El vino aguado de los íberos
Sí, desde la Antigüedad el vino siempre se tomó rebajado con agua, así se atestigua en fuentes escritas, como en las de Homero, Jenofonte o Clemente de Alejandría. Una vez que llegó a a tierras hispanas la producción de vino de manera formal, cosa que sucedió en el siglo VII a.C., saltando de la Ibiza fenicia a la ciudadela del Alto de Benimaquía en el Montgó (primer lagar hallado en la Península Ibérica), se cree que la población indígena tomó las costumbres foráneas. Además de cultivar la vid y elaborar vino, había que beberlo de manera refinada, tal como lo hacían fenicios y griegos. El comercio marítimo desarrolló una cultura panmediterránea en la que se compartían ideas y costumbres de todos los pueblos asentados en las riberas del Mediterráneo. Y así es como se llegó a compartir los modos de la hora de comer, lo que se llamó como simposio, que del griego se traduce como reunión de bebedores.
El rey del banquete
En los simposio ibéricos se utilizaban unos grandes recipientes cerámicos decorados para contener el vino, las conocidas como cráteras de columnas, llamadas así por la disposición de sus asas; de estas se han hallado muchos ejemplos en yacimientos arqueológicos a lo largo de toda la geografía de la Comunitat Valenciana. Una vez reclinados los comensales en largas banquetas o camas comenzaban con las libaciones dedicadas a los dioses, estas sí que se hacían con el vino puro, vertiendo un poco de este en el suelo, sobre la mesa o incluso sobre el fuego si lo hubiere desde una copa y sorbiendo todos un poco del mismo recipiente, en un acto de comunión.

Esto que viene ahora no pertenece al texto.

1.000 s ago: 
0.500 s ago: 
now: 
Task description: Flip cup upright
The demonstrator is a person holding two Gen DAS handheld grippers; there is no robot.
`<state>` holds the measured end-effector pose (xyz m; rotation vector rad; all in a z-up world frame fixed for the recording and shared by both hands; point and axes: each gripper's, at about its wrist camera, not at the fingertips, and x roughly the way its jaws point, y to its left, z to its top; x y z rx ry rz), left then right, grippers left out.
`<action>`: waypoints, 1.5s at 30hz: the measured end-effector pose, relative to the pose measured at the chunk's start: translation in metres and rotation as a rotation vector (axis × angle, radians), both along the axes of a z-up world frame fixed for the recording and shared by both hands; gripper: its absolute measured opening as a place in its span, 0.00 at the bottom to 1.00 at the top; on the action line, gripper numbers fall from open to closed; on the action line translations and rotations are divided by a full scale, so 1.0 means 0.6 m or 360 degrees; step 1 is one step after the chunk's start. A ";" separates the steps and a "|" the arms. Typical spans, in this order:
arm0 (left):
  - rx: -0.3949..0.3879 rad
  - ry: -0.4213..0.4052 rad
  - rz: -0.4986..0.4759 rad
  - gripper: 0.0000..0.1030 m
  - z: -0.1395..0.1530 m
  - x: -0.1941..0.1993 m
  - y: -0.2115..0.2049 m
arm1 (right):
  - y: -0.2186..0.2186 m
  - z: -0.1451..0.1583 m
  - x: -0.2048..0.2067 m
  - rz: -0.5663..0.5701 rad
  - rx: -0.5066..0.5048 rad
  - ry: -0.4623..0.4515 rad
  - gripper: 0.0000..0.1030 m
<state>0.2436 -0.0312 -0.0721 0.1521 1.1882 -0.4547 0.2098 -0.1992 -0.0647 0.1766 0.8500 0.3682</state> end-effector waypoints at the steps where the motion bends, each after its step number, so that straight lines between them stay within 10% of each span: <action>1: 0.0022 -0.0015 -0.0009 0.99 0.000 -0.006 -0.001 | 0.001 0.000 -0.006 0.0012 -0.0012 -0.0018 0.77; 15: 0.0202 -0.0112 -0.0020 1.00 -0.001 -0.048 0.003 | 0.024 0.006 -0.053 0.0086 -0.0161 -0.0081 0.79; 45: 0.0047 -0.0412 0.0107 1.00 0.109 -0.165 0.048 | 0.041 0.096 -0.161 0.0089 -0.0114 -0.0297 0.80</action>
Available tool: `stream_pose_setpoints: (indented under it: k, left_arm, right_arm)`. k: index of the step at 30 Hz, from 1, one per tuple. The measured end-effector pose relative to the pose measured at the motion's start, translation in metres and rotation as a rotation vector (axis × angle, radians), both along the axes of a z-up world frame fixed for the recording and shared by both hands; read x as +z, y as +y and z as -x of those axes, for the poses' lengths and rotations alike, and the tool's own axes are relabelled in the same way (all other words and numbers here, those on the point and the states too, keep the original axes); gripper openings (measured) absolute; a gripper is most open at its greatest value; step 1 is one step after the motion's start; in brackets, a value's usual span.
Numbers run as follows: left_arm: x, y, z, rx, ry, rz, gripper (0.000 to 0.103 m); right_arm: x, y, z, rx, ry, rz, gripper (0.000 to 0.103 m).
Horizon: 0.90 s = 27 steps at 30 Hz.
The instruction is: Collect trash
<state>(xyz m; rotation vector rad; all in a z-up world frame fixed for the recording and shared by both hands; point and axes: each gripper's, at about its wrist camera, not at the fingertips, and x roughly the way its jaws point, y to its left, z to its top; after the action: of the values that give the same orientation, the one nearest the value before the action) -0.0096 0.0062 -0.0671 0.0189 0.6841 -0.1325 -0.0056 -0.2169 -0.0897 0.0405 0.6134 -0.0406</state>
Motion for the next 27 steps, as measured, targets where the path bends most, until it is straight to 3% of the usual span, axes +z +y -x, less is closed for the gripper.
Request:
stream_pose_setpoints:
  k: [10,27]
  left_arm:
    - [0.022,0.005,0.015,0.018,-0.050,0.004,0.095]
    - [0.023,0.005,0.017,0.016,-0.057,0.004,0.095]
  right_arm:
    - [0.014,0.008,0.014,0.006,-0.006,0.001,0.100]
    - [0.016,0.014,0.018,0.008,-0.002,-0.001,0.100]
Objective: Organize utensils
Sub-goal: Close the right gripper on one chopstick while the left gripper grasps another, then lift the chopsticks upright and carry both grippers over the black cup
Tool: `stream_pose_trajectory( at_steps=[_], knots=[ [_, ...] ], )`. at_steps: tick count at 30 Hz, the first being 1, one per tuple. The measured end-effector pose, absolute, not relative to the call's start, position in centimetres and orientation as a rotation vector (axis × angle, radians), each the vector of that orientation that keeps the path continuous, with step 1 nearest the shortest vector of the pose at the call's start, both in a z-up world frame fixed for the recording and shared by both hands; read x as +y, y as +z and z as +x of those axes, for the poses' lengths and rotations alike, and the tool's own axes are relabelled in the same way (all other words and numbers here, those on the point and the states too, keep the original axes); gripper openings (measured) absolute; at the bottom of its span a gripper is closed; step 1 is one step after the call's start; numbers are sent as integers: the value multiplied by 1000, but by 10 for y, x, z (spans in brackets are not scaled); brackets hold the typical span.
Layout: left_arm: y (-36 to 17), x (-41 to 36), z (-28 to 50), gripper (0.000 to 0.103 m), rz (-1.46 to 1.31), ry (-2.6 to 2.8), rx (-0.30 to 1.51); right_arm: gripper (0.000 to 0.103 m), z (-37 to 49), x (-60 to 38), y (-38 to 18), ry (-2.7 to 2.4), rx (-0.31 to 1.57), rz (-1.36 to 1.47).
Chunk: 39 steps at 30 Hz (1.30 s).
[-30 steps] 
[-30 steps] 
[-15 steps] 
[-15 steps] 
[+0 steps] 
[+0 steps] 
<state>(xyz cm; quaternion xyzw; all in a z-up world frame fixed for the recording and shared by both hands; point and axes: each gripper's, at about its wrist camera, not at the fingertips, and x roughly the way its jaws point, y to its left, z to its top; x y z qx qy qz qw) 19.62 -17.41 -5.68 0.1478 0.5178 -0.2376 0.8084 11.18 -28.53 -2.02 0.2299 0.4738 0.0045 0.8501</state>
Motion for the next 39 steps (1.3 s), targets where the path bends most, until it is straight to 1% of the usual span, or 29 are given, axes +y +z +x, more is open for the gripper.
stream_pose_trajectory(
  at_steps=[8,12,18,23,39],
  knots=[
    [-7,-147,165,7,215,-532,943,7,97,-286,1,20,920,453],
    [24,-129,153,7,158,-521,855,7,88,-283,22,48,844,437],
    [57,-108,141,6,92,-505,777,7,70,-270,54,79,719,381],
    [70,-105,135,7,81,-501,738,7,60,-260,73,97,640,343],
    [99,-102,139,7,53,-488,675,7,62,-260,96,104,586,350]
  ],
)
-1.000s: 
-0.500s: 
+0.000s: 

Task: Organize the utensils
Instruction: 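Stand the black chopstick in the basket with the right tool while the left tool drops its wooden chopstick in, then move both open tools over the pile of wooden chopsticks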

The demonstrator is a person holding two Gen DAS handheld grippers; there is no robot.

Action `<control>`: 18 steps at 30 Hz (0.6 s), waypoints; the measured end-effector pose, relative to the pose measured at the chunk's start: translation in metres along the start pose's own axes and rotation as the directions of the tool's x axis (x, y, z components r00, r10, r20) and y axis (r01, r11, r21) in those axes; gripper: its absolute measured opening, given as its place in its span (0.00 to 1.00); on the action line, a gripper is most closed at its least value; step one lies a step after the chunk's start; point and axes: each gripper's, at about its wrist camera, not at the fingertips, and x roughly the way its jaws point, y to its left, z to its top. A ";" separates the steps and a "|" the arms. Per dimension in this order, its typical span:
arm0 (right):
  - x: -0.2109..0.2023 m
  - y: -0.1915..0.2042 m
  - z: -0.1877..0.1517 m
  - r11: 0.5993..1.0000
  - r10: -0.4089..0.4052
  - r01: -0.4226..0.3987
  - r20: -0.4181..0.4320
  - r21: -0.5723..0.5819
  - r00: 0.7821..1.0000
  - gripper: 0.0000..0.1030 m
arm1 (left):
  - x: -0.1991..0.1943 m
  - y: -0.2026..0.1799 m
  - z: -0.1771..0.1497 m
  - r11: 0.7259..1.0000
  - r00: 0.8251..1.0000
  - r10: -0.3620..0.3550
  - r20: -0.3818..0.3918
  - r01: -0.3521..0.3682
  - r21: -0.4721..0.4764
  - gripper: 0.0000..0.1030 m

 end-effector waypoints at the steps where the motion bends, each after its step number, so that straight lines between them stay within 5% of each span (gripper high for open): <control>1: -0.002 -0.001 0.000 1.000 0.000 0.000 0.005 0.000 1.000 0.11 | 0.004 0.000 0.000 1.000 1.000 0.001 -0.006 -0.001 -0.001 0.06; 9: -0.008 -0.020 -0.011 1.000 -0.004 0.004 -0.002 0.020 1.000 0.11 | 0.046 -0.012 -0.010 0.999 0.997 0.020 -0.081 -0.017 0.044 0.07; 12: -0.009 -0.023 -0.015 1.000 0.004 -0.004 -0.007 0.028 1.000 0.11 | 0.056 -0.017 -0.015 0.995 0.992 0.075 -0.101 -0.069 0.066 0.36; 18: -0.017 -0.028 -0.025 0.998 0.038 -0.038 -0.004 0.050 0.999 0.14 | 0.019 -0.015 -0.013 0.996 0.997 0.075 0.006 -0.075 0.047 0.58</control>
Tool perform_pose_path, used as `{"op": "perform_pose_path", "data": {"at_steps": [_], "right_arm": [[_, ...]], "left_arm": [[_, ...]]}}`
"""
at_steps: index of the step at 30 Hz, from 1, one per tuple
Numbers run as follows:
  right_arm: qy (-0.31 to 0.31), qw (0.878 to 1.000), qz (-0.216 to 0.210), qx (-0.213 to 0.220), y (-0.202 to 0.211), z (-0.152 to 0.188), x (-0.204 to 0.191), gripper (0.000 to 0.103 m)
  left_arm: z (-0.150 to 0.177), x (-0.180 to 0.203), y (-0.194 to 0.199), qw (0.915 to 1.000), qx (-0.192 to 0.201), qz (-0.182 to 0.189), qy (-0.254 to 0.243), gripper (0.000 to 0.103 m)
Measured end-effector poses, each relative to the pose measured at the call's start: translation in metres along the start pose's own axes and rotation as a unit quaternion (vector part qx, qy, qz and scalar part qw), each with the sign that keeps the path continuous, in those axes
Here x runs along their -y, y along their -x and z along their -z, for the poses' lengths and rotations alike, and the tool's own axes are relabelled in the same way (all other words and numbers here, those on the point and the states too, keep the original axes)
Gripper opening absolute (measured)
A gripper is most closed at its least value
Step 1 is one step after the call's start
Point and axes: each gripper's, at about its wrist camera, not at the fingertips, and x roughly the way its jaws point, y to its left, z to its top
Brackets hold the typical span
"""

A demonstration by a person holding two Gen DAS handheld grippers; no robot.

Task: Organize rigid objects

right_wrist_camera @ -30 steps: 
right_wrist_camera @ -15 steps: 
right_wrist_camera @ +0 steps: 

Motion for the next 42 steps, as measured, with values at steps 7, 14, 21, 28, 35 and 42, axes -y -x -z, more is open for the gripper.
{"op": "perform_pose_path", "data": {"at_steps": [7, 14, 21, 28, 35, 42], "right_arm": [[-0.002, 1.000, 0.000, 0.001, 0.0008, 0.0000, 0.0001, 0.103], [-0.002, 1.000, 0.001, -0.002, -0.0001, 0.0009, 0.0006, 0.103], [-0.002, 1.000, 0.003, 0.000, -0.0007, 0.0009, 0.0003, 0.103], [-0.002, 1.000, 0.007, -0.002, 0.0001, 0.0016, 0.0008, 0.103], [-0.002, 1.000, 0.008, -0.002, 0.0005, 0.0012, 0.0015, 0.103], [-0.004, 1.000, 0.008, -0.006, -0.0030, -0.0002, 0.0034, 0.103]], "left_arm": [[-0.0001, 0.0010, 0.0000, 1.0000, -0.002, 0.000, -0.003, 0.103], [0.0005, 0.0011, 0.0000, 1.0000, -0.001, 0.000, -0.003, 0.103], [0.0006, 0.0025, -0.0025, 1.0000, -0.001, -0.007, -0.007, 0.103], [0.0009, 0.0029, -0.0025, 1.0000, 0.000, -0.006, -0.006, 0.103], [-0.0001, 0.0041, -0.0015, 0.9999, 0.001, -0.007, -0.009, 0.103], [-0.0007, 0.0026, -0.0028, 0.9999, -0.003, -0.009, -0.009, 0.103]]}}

Luego se jugaban a los dados o de alguna manera quién iba a ser el rey del banquete o simposiarca, cuya tarea principal era decidir las proporciones entre vino y agua para el servicio de ese día. Así, el vino se consumía introduciendo cada persona su copa en el interior de la crátera o con unos vasos de asas muy desarrolladas para no mancharse los dedos al sumergirlas en el vino. Estas amplias cráteras para el vino, datadas algunas de ellas por la arqueología desde el siglo IV a.C. en tierras valencianas, eran a menudo a imitación de originales griegos teniendo también, por su decoración y estilo, una función indicativa del grado social de sus propietarios. Y tanto fue así, que muchas de ellas sirvieron a los íberos en su viaje postrer, almacenando las cenizas de sus cuerpos, como así testimonian los numerosos hallazgos de estas piezas en necrópolis de aquella época. Todo ya estaba inventado.
Pasaron las centurias y en el siglo XVII el médico español Jerónimo Pardo publicó en Valladolid el Tratado del vino aguado y agua envinada (1661). Esta era una obra con fin dietético y que advertía de los problemas de beber el vino puro. Indicaba también cómo hacer la mixtura de agua y vino de manera conveniente, y de esto ha de tomar nota cualquiera que en la actualidad quiera ponerlo en práctica: « ...se debe variar el modo de aguar el vino según la variedad y calidad de los vinos, porque el vino más fuerte debe sufrir más cantidad de agua que no el flojo.» Luego, la advertencia de la calidad del agua es importante: «Lo primero es que el agua ha de ser fría y húmeda de su naturaleza. La segunda condición que sea clara, lúcida y transparente. La tercera, que sea delgada y ligera. La cuarta que no tenga sabor, ni color, ni olor. La quinta que fácilmente se caliente y fácilmente se enfríe. La sexta, que en el invierno esté caliente y en el estío fría. La séptima, que nazca y mane de lugares sublimes y altos, expuestos al nacimiento del Sol, de modo que corra del Occidente al Oriente.» Y para finalizar terminaremos con una máxima de la picaresca española que nada tiene que ver con las costumbres griegas ni con las dietéticas de nuestros galenos del Siglo de Oro, dice así: «un tabernero diligente, de quince cántaras hace veinte.»